» **WHAT TO WORK ON**:
The lines below must be transcribed exactly as given, with the images removed.

*****

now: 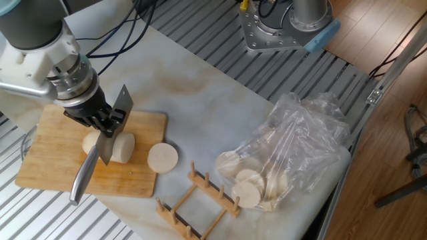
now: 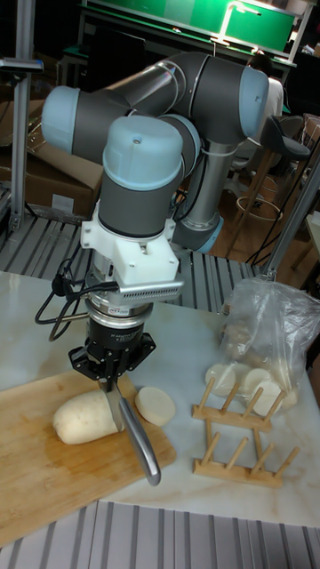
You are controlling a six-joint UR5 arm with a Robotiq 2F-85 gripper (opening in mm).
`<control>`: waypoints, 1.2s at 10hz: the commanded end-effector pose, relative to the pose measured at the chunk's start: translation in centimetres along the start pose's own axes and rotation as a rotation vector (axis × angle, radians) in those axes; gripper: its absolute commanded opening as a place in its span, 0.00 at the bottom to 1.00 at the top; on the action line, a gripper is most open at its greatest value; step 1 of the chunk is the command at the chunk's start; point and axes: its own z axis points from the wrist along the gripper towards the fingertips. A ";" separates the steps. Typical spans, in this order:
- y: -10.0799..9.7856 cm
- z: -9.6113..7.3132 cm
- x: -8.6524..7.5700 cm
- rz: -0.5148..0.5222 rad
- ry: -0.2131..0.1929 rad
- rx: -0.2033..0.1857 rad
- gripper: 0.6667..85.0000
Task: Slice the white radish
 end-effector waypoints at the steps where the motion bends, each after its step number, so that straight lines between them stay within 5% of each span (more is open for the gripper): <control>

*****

» **TASK RESPONSE**:
now: 
now: 
You are controlling a six-joint UR5 arm with a Robotiq 2F-85 gripper (opening in mm).
`<control>`: waypoints, 1.2s at 10hz: the commanded end-effector pose, relative to the pose measured at the chunk's start: translation in centimetres along the start pose's own axes and rotation as a rotation vector (axis × angle, radians) in those axes; gripper: its absolute commanded opening as a place in its span, 0.00 at the bottom to 1.00 at the top; on the action line, a gripper is most open at its greatest value; step 1 of the chunk is the command at the chunk's start; point and axes: its own z axis points from the wrist along the gripper towards the fingertips. A ";" separates the steps. Typical spans, in this order:
- y: -10.0799..9.7856 cm
- z: -9.6113..7.3132 cm
- x: -8.6524..7.5700 cm
- rz: -0.5148..0.5222 rad
- ry: -0.2131..0.1929 rad
- rx: -0.2033..0.1857 rad
- gripper: 0.6667..85.0000
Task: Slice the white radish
 end-effector waypoints at the steps where the motion bends, each after its step number, so that straight lines between them stay within 5% of each span (more is open for the gripper): <control>

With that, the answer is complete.